I’ve never really held notes for that long; I only hold the vowels longer. “Wow! Goddamn!” Basically, we have weekly sessions and my voice has absolutely improved since I started working with her. What I’ll end up with is a different tool that could do things that I couldn’t do before because I didn’t know about it. I’m optimistic about the future of my singing. Knock wood. Knock, knock, knock.

Addendum (by Peter Stampfel)

actually, 1st peyote experience predates meeting weber by 4 years and 7 months. hooboy! pick dem nits!

says notes in booklet was 14K words. actually notes were 40K, liner notes, the bulk, in the enclosed booklet, and the 20th century overview online only. both will be online and interactive, but I don’t think they’re up yet. I said 40 but it sounded like 14.

re minstrel to mojo, I misspoke-9 CDs, not 7

the streaming-only 100 early global music tracks Id not Lowe, but dust to digital. the package is called excavated shellac, and it’s beyond amazing. highest recommendation!

the secret museum of mankind is a multi-CD release by pat conte. I think the 1st global music smith anthology equivalent. dint remember pat’s name when we talked.

the (1930) song, My Ideal, should be in caps.

university of wisconsin-milwaukee. UWM

Jeffrey Lewis starts his punk rock history in 1950, not 1970.

the “anyway he name-checks every post-punk” paragraph, further down it should say there’s a quarter-century back story (to punk rock).
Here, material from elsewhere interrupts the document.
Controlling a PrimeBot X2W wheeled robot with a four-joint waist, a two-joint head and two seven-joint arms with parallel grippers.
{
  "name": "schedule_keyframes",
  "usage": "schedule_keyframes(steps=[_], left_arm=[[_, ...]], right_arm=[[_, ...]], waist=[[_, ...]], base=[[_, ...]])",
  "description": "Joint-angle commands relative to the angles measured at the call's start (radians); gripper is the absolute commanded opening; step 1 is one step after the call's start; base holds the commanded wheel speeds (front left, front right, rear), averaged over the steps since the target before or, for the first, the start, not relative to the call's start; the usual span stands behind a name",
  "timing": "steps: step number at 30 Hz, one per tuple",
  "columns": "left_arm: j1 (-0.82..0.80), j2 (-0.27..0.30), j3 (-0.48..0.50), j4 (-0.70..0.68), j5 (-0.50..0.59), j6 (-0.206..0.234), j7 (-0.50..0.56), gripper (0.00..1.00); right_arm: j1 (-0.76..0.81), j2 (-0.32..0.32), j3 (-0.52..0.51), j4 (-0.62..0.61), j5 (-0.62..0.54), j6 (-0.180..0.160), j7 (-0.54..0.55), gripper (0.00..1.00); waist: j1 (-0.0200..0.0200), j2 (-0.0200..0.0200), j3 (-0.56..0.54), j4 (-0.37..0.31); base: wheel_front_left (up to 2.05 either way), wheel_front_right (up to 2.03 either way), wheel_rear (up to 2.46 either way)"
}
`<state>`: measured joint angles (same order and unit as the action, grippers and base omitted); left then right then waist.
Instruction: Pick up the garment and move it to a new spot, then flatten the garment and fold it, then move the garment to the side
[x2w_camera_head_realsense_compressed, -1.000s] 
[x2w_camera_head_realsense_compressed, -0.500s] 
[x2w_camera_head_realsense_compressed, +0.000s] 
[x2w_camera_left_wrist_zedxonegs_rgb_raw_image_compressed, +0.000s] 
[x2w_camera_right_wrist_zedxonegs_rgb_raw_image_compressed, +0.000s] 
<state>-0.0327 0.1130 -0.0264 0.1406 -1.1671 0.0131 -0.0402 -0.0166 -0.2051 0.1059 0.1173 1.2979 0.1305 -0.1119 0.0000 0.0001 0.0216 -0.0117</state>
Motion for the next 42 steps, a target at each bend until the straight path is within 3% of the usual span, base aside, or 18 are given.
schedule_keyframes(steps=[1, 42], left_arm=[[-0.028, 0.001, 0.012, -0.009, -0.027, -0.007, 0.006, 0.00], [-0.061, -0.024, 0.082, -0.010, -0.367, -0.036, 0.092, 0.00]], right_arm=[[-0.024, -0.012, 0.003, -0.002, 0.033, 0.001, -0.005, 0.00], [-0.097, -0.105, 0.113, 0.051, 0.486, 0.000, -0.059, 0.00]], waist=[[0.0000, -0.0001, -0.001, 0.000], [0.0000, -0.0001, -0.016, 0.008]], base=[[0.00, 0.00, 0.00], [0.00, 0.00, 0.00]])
not “course entry”. hee hee

after I heard him do it (his punk rock history) you say I went up to him and dint wanna gush, but I did! I did a fully intentional fanboy gush, just like I did to Dylan when I 1st heard him in 1961. my 1st fanboy gush was to the guy who was the weird instrument wrangler for spike jones (all time hero) when wrangler guy was running a music store in LA in 1958. I’m an unabashed forever fanboy. my latest fanboy gush was to Natalie Ribbons of tele novella, although it was online and not face to face.

shows how in synch (Jeffrey) and I are—while he was writing that (clowes) 8 ball comics was the best comic book in history, unbeknownst to him I was asking clowes if I could use some of his art for vol. 5 of the 100, which was where J was making that mention. we even collaborate unconsciously.

I meant to say many aging punkers get into roots music, not just country.

examples of early 60s R & B-“the way you do the things you do”.